Şikayet hakkı, diğer bir deyimle hak arama özgürlüğü; Anayasa’nın 36. maddesinde; “Herkes, meşru vasıta ve yollardan faydalanmak suretiyle yargı mercileri önünde davacı veya davalı olarak iddia ve savunma ile adil yargılanma hakkına sahiptir” şeklinde yer almıştır. Hak arama özgürlüğü bu şekilde güvence altına alınmış olup; kişiler, gerek yargı mercileri önünde gerekse yetkili kurum ve kuruluşlara başvurmak suretiyle kendilerine zarar verenlere karşı haklarının korunmasını, yasal işlem yapılmasını ve cezalandırılmalarını isteme hak ve yetkilerine sahiptir.

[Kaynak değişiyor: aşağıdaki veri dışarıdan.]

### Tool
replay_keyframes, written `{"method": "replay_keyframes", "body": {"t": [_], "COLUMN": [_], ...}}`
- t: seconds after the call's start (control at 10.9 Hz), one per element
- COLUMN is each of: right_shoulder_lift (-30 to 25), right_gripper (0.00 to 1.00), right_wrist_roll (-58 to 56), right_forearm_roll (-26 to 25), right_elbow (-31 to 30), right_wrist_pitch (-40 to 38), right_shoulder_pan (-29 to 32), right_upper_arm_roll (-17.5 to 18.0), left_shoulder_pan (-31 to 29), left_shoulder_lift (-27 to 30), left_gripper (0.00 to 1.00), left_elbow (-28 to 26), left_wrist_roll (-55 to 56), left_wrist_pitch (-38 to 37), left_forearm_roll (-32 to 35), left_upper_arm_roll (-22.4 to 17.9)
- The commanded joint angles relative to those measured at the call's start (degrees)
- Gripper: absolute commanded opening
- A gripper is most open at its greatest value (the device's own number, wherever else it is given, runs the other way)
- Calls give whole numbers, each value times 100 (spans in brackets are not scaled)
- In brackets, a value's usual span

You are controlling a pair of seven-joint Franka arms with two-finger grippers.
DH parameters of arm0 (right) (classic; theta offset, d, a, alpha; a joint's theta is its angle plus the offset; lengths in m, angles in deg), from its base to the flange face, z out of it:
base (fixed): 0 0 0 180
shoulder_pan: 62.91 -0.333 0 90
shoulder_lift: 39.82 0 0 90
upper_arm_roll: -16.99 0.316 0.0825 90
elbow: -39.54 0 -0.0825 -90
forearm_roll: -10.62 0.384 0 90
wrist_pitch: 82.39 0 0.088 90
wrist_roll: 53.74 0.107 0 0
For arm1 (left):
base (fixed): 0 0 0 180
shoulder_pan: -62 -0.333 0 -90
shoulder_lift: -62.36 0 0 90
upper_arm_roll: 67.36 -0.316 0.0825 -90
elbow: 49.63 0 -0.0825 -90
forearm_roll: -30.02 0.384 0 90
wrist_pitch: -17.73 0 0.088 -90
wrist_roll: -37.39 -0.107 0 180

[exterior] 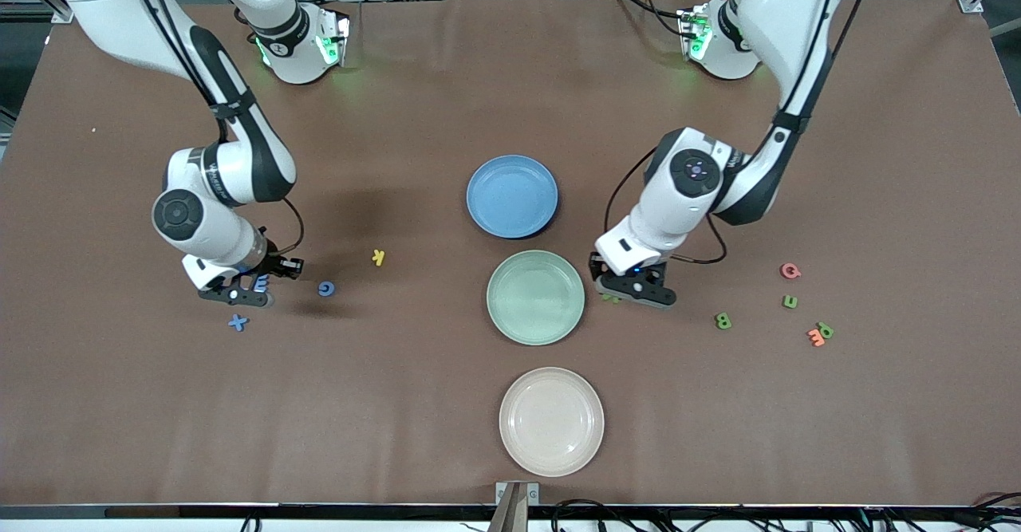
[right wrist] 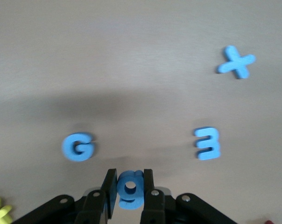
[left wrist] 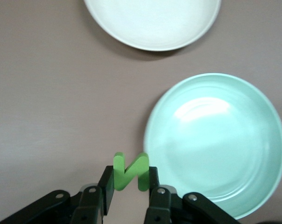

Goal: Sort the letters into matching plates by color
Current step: 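Place the N on the green plate while the right gripper carries g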

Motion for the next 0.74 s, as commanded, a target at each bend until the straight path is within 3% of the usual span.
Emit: {"method": "replay_keyframes", "body": {"t": [0.0,0.28,0.55,0.64], "right_shoulder_lift": [-248,-310,-232,-188], "right_gripper": [20,20,20,20], "right_wrist_roll": [-78,-78,105,359], "right_forearm_roll": [-183,-191,-148,-156], "right_elbow": [-34,36,273,370], "right_wrist_pitch": [-84,-84,-250,-338], "right_shoulder_pan": [-533,-1270,-2070,-2255], "right_upper_arm_roll": [18,18,18,18], "left_shoulder_pan": [726,860,825,816], "left_shoulder_lift": [-867,-1010,-958,-949], "left_gripper": [0,2,82,100], "left_elbow": [963,1079,1149,1150], "left_wrist_roll": [1130,1467,1468,1477], "left_wrist_pitch": [-88,-88,-166,-167], "left_forearm_roll": [111,111,120,111], "left_upper_arm_roll": [-122,-140,-210,-210]}}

Anayasa’nın güvence altına aldığı hak arama özgürlüğünün yanında, yine Anayasa"nın “Temel Haklar ve Hürriyetlerin Niteliği” başlığını taşıyan 12. maddesinde herkesin kişiliğine bağlı dokunulmaz, devredilmez, vazgeçilmez temel hak ve özgürlüklere sahip olduğu belirtildikten başka, 17. maddesinde de, herkesin yaşama, maddi ve manevi varlığını koruma ve geliştirme hakkına sahip bulunduğu da düzenleme altına alınmış bulunmaktadır. Türk Medeni Kanunu’nun 24. maddesinde, kişilik haklarına yapılan saldırının unsurları belirtilmiş ve hukuka aykırılığı açıklanmıştır. 25.maddesinde ise, kişilik haklarına karşı yapılan saldırının dava yolu ile korunacağı açıklanmış, BK’nun 49. maddesinde ise saldırının yaptırımı düzenlenmiştir.

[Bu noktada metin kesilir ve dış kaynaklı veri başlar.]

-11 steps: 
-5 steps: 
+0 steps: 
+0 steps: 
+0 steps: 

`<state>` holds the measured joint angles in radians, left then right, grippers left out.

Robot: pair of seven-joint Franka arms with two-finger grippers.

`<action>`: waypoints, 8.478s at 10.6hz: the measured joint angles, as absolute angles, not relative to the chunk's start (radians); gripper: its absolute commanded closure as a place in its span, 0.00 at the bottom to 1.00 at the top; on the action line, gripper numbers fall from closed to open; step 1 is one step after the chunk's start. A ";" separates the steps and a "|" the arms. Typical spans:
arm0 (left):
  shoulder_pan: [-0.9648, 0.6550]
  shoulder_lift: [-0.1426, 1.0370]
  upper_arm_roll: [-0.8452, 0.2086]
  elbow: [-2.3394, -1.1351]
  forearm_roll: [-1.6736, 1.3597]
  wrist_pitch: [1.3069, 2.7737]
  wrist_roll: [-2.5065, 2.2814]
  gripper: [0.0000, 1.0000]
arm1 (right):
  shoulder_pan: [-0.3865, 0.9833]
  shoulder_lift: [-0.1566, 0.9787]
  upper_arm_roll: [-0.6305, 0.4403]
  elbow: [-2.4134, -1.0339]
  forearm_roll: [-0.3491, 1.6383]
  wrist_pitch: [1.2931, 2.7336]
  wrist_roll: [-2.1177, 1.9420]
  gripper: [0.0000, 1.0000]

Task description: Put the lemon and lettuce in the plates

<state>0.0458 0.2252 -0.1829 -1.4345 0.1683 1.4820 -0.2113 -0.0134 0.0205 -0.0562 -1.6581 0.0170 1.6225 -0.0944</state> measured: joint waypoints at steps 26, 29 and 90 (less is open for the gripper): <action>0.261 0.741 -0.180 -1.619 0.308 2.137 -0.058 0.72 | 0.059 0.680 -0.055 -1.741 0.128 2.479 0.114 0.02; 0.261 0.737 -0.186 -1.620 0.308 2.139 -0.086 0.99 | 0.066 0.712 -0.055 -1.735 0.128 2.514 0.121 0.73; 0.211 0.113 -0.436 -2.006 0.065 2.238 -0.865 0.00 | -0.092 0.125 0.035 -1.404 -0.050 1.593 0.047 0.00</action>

Hak arama özgürlüğü ile kişilik haklarının karşı karşıya geldiği durumlarda; hukuk düzeninin bu iki değeri aynı zamanda koruma altına alması düşünülemez. Daha az üstün olan yararın, daha çok üstün tutulması gereken yarar karşısında o olayda ve o an için korumasız kalmasının uygunluğu kabul edilecektir. Hak arama özgürlüğü, diğer özgürlüklerde olduğu gibi sınırsız olmayıp kişi salt başkasını zararlandırmak için bu hakkı kullanamaz. Bu hakkın hukuken korunabilmesi ve yerinde kullanıldığının kabul edilebilmesi için şikayet edilenin cezalandırılmasını veya sorumlu tutulmasını gerektirecek yeterli kanıtların mevcut olması da zorunlu değildir. Şikayeti haklı gösterecek bazı emare ve olguların zayıf ve dolaylı da olsa varlığı yeterlidir. Bunlara dayanarak başkalarının da aynı olay karşısında davalı gibi davranabileceği hallerde şikayet hakkının kullanılmasının uygun olduğu kabul edilmelidir. Aksi halde şikayetin hak arama özgürlüğü sınırları aşılarak kullanıldığı, kişilik değerlerine saldırı oluşturduğu sonucuna varılmalıdır.
Somut olayda; sanayi sitesinde kaportacılık yapan davalı, aynı sanayi sitesinde kooperatif başkanı olarak görev yapan davacı hakkında, kooperatifin aidatlarının toplanması ve bu toplanan paraların kooperatif yönetiminin usulsüz olarak üzerine aldığı yada usulsüz bir şekilde kullandığı iddiası ile suç duyurusunda bulunmuştur. Davacı hakkında başlatılan soruşturma sırasında şikayet konusu ile ilgili tüm belgeler toplandıktan sonra alınan bilirkişi heyeti raporu uyarınca kooperatif aidatlarının usulüne uygun olarak toplandığı ve bankaya yatırıldığı, yapılan işlemlerde herhangi bir usulsüzlük olmadığı gerekçesiyle takipsizlik kararı verildiği anlaşılmaktadır.
Şu halde yukarıda açıklanan ilkeler ve tüm dosya kapsamına göre, davalının şikayeti üzerine başlatılan soruşturma sırasında alınan bilirkişi raporuna göre kovuşturmaya yer olmadığına dair karar verildiği, hak arama özgürlüğü sınırları içerisinde şikayet ve dilekçe verme hakkının kullanıldığı gözetilerek, istemin tümden reddedilmesi gerekirken, yerinde olmayan gerekçeyle, davalının tazminat ile sorumlu tutulmuş olması usul ve yasaya uygun düşmediğinden kararın bozulması gerekmiştir.
SONUÇ: Temyiz olunan kararın yukarıda açıklanan nedenlerle BOZULMASINA ve peşin alınan harcın istek halinde geri verilmesine 17/12/2013 gününde oybirliğiyle karar verildi.